The Portland Trail Blazers have extended Nate McMillan's tenure in the Rose City for another two years.
McMillan and the Blazers organization attempted to construct an extension during the offseason, but talks slowed and a deal failed to be set in place before the start of the season.
With former GM Kevin Pritchard then being fired just an hour before the 2010 NBA Draft, there were concerns as to whether newly hired GM Rich Cho, along with Paul Allen and his Vulcan’s would seek to retain McMillan.
So, why did McMillan decide to sign with the Blazers instead of testing free agency?
He likes the direction that his team is heading. It's as simple as that.

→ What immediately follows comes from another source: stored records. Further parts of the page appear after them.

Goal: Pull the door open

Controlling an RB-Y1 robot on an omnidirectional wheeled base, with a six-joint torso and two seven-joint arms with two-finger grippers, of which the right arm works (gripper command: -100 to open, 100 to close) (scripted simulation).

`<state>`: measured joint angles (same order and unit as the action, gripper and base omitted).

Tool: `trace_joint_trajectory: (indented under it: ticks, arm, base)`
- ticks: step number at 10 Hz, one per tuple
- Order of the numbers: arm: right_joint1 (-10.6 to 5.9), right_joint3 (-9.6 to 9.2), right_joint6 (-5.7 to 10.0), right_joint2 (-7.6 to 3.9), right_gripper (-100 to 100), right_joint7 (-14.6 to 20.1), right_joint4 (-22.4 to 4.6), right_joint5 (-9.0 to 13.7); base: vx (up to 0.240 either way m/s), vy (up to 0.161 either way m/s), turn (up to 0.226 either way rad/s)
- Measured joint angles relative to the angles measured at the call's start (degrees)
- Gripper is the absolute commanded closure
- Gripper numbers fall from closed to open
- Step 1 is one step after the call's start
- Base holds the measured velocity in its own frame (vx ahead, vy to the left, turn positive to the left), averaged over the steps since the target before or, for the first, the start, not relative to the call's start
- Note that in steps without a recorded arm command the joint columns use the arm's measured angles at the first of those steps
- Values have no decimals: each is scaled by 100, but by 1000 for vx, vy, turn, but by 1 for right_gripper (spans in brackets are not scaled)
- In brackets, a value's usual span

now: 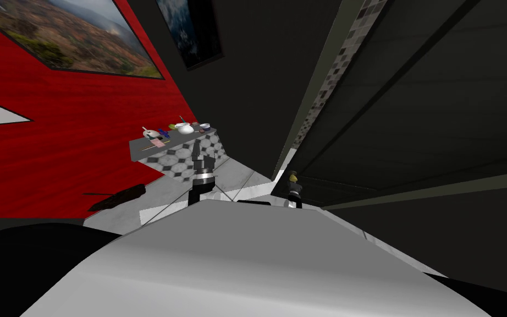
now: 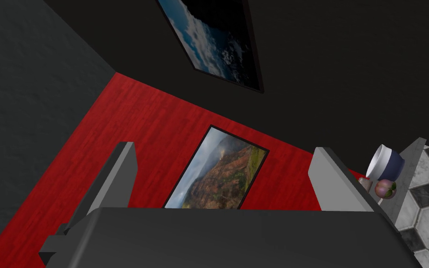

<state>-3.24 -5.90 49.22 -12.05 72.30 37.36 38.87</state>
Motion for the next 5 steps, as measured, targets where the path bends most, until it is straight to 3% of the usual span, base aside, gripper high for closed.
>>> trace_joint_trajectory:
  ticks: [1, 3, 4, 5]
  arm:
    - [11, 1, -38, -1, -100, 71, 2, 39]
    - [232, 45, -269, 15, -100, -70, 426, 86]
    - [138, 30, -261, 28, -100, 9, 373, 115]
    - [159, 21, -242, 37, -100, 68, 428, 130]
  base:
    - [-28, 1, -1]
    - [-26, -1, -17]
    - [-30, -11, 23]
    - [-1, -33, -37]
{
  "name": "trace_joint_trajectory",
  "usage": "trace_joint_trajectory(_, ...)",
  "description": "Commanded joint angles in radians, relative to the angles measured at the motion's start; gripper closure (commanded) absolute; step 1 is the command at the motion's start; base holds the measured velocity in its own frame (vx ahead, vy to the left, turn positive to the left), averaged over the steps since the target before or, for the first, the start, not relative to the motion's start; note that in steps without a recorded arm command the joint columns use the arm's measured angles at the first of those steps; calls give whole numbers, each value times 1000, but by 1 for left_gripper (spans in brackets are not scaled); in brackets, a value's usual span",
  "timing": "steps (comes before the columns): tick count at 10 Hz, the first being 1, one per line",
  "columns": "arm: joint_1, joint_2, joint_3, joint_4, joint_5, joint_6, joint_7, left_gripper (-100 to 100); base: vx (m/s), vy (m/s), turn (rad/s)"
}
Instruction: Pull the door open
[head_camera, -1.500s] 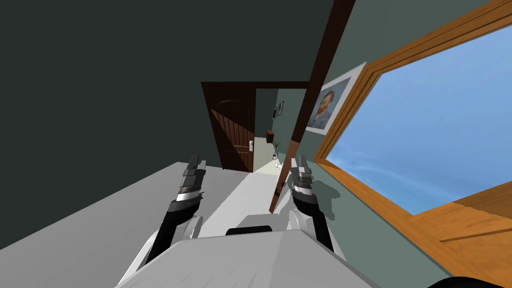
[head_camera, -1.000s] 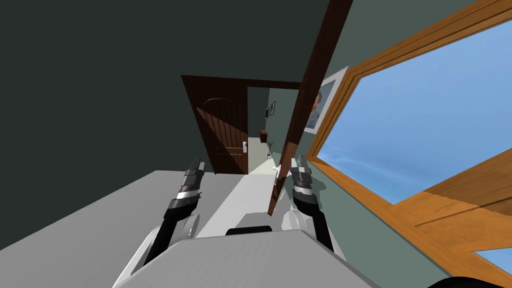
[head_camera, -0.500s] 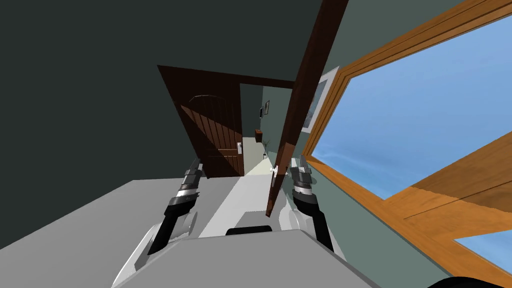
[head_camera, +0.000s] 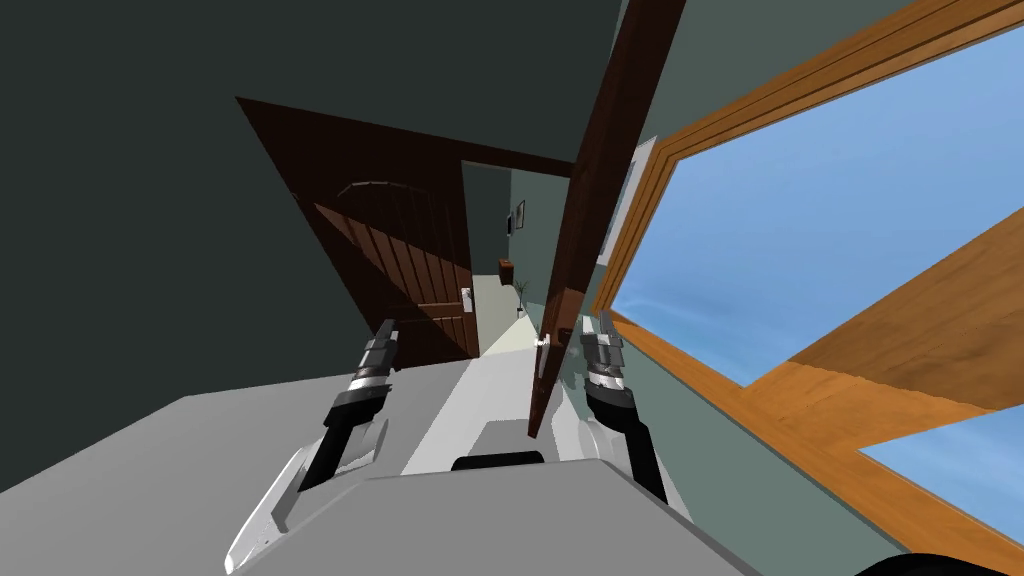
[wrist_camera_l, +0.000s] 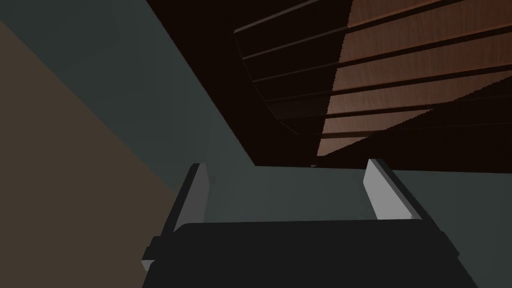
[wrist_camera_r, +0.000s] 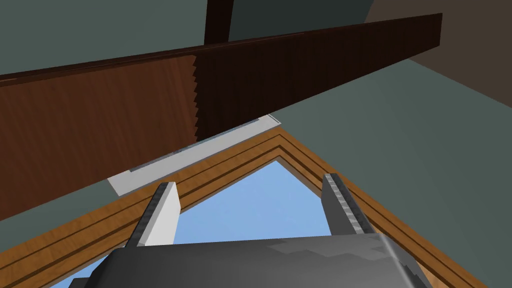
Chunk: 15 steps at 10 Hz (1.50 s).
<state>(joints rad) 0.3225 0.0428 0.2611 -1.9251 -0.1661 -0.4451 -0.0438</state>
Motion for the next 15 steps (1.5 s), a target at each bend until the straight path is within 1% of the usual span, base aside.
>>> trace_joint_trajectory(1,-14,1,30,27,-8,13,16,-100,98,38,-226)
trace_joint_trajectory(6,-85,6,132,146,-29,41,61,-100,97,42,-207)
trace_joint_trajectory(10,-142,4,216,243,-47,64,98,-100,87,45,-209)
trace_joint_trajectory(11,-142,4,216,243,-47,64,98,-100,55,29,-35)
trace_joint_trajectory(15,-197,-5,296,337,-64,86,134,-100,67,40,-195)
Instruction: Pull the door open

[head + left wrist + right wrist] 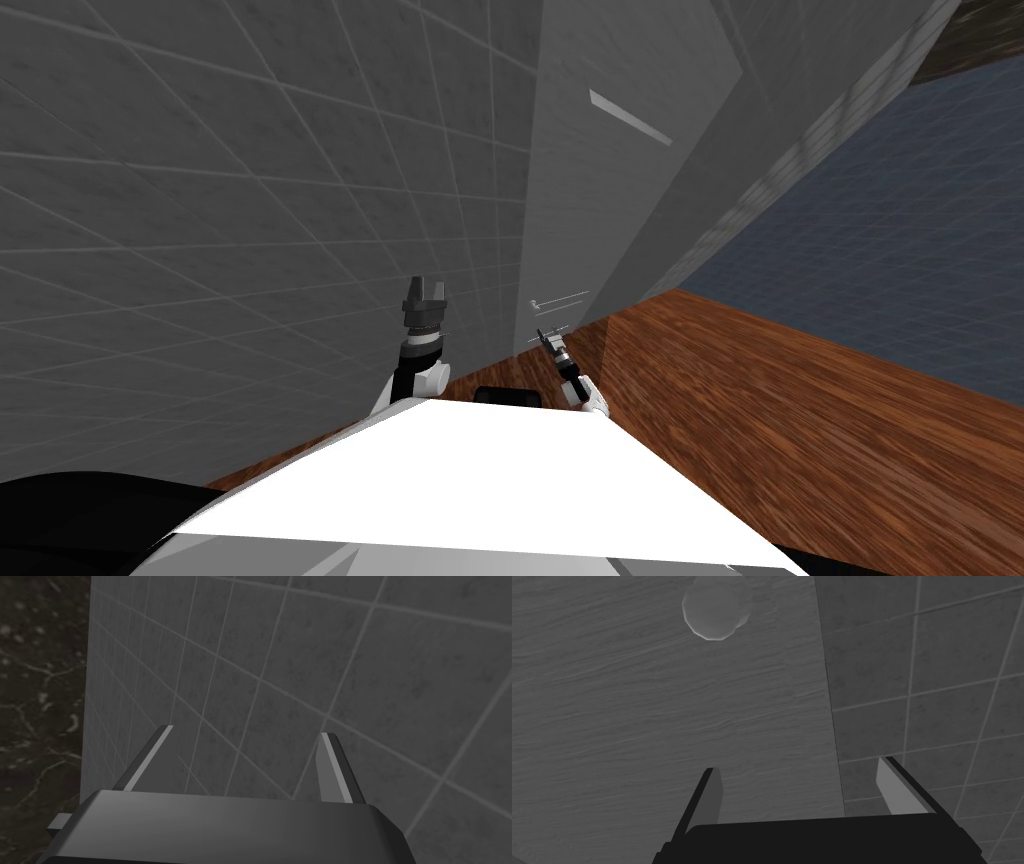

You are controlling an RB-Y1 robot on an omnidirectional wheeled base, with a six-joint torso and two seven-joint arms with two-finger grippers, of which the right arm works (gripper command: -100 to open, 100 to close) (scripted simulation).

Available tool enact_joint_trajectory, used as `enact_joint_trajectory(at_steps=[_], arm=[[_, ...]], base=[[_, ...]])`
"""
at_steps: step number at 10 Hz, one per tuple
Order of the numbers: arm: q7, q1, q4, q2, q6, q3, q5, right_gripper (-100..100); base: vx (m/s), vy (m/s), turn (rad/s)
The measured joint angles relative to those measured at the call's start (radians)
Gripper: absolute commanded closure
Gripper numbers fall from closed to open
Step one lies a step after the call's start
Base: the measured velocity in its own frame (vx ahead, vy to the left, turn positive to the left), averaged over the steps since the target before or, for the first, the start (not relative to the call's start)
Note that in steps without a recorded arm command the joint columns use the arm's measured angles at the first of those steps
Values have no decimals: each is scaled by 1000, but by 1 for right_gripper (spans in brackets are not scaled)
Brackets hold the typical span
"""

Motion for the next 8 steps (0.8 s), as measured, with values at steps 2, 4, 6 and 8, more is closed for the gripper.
enact_joint_trajectory(at_steps=[2, 4, 6, 8], arm=[[40, -22, 70, -8, -14, -2, 14, -100], [75, -41, 124, -12, -18, -3, 27, -100], [96, -47, 147, -17, -18, -2, 37, -100], [112, -59, 174, -19, -22, -3, 43, -100]], base=[[82, -53, 21], [71, -45, 19], [39, -28, 8], [28, -22, 8]])
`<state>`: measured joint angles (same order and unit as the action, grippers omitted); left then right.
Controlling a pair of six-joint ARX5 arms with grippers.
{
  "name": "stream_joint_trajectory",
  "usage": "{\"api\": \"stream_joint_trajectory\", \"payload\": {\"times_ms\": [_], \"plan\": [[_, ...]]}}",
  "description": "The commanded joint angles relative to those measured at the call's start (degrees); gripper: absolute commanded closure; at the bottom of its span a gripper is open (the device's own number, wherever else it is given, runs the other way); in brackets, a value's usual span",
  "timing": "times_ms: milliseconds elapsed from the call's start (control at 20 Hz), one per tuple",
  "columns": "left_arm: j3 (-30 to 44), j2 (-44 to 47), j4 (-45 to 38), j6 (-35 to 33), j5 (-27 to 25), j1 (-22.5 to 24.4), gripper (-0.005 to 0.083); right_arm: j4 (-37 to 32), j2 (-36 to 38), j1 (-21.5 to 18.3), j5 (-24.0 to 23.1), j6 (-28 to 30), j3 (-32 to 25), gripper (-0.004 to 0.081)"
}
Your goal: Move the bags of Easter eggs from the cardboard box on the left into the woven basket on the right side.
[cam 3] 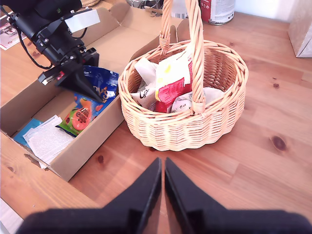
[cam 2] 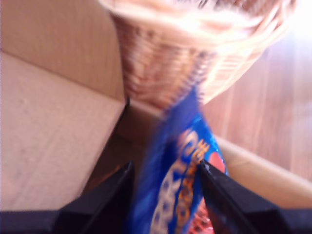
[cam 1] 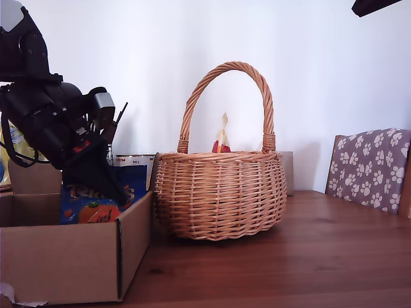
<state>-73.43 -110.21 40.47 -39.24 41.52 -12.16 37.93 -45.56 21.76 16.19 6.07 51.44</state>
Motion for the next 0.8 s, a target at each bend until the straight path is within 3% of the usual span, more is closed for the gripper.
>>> {"api": "stream_joint_trajectory", "payload": {"times_ms": [0,100,400,750], "plan": [[-0.2,-1.4,0.6,-0.2,0.0,0.7,0.0758,-0.4,0.1,0.0,0.3,0.0,0.1,0.0783],[-0.9,-1.1,3.2,-0.2,0.1,1.3,0.0799,-0.4,0.1,0.0,0.3,0.0,0.1,0.0783],[-2.9,5.3,10.1,-0.3,3.1,2.7,0.0798,-0.3,0.1,0.0,0.3,0.0,0.1,0.0783],[-3.5,16.0,11.0,2.8,8.2,2.7,0.0798,-0.4,0.1,0.0,0.3,0.0,0.1,0.0783]]}}
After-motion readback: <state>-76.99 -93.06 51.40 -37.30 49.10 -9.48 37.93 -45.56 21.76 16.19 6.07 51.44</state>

With the trade deadline acquisition of Gerald Wallace and Brandon Roy together with Marcus Camby coming back from injury, McMillan has the opportunity to play with an array of diverse lineups, which is a luxury he hasn’t had much of lately in his tenure.
The emergence of LaMarcus Aldridge has given McMillan a No. 1 option on offense. The Blazers also went out and got Wesley Matthews, who is only a sophomore in the league, but who has a tremendous amount of upside.
Gerald Wallace plays much bigger than he is and knows only one speed—the pedal to the floor. Nicolas Batum is a highly sought-after asset with immense value in the league thus far in his career.
Then there’s Andre Miller and Marcus Camby, the veterans on the team who help direct the young players in a positive direction. Plus, the chance that Brandon Roy and Greg Oden can still have long, productive careers remains to be seen.
What's more, the prospect of Joel Przybilla returning to Portland is not unimaginable. The fans still love him, as displayed by the standing ovation he received when he was announced into the Blazers-Bobcats game, late in the first quarter. He’s even said that he doesn’t think his time in Portland is over and the organization has always been fond of his tenacity on the court.
The team is a direct reflection of McMillan’s hard work and professionalism. He has an understanding with the management and his team believes in his coaching.
The last thing that McMillan has left to ask for at this point is big wins, which is what the Blazers did in Orlando and Miami.
In two years, the league and the city of Portland should know whether this Blazers team has what it takes to make the big run—with exception to the potential lockout, of course.